Depois de um discurso de 10 páginas na Assembleia da República que escapou
ileso a críticas, quer à Esquerda, quer à Direita, Marcelo Rebelo de Sousa, já
Presidente, cumpriu as tradições esperadas – como o depositar de flores no
Mosteiro dos Jerónimos onde jazem Luiz Vaz de Camões e Vasco da Gama – e fundou
outras tradições.
A celebração da tomada de posse que ontem teve lugar na Praça do Município,
em Lisboa, juntou artistas como José Cid, Paulo de Carvalho, Pedro Abrunhosa ou
David Piçarra. Houve ainda Mariza a cantar ‘A Portuguesa’. Na audiência, cerca
de 300 crianças de escolas da capital.
E Marcelo lá estava. Um avô entre muitos netos. Sentado, com uma boina na
cabeça e manta sobre as pernas - a noite estava fria -, o Presidente da
República distribuiu autógrafos entre os miúdos. No meio de alguns beijos e
afagos, pediu carinhosamente silêncio aos mais novos.
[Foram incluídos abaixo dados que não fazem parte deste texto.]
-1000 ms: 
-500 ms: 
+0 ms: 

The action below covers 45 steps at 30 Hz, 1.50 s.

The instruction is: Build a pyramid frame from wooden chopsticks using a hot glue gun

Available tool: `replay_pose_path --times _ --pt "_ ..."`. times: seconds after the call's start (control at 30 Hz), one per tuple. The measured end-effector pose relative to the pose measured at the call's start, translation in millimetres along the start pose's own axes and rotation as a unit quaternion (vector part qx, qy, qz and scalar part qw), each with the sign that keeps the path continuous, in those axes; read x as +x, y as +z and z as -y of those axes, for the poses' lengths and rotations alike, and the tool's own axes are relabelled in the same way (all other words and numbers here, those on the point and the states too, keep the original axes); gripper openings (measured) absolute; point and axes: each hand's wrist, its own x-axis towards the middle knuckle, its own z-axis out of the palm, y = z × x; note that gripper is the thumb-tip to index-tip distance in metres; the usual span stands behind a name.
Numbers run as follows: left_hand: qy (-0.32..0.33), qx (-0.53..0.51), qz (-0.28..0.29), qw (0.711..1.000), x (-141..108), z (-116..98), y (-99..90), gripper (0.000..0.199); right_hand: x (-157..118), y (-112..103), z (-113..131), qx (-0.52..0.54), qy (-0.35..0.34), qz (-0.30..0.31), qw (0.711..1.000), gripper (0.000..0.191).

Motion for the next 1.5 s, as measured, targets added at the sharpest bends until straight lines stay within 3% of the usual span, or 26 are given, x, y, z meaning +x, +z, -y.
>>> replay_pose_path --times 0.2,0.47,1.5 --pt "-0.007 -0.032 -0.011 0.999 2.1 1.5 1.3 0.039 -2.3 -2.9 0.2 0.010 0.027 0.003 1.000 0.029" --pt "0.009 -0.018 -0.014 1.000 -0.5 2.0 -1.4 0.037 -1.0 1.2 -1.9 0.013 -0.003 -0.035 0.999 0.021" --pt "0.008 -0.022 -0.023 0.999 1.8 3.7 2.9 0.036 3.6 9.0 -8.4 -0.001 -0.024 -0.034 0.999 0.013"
Afinal, cantava-se o
Fado.
Outro dos heróis da noite para as crianças foi Anselmo Ralph: um fenómeno
musical que pode escapar a muitos. Certo é que nas rádios e televisões eram bem
audíveis os gritos “de Anselmo! Anselmo”, que, a dada altura, mereceram uma
inovação: “Marcelo! Marcelo”. Não é fácil emprestar o carinho de fãs de um
artista. "O país está bem entregue", disse o cantor. Alguém consegue
imaginar o nome de Cavaco Silva, no ano de 2016, ser cantado com o mesmo vigor?
Os dois mandados de Cavaco Silva a Presidente não foram fáceis. Das
‘guerras’ com José Sócrates ao episódio do Estatuto dos Açores, passando pelos
anos da troika e a recente e demorada formação de Governo socialista, Cavaco
Silva viu a sua popularidade descer a níveis históricos para um
Presidente. Marcelo, por seu lado,
entra em autêntico ‘estado de graça’.
Pelas redes sociais era possível ler comentários de quem assumia que, mesmo
não tendo votado em Marcelo, tinha agora a sensação de ‘ter’ um Presidente. E
Marcelo, que várias vezes salientou o desejo de ser um “Presidente de todos”,
fez questão de estar entre o público. Os artistas que atuaram abraçaram-no. E
no final da noite foi possível vê-lo rodeado de crianças.
E 30 anos depois do lema “Soares é fixe” ter contribuído para construir a
imagem de Mário Soares enquanto homem do povo na Presidência da República,
surge agora Marcelo Rebelo de Sousa com o seu próprio estilo.
Daqui a cinco anos não terá por certo o voto das centenas de crianças que
marcaram presença nos concertos de celebração da tomada de posse. É uma questão
de idade. Mas a imagem de proximidade, com um pequeno toque de ‘pop star’,
perdura na memória deste 9 de março de 2016.
Num país desgastado pelos anos de crise, de críticas aos políticos e de uma
tensão quase palpável entre Esquerda e Direita, Marcelo parece ter escapado
incólume a tudo isto. O futuro ditará o quão difícil será o seu mandato. Mas a
pose de Estado em tom austero de Cavaco Silva foi substituída num ápice.
Marcelo, visivelmente sorridente durante as celebrações da tomada de posse,
dá a ideia de se sentir bem entre quem olha com distanciamento e relativa
desconfiança para os políticos, sejam eles pequenos ou graúdos. Aconteça o que
acontecer, este primeiro dia já lhe deu um trunfo: a tomada de posse de um
Presidente também pode ser uma festa.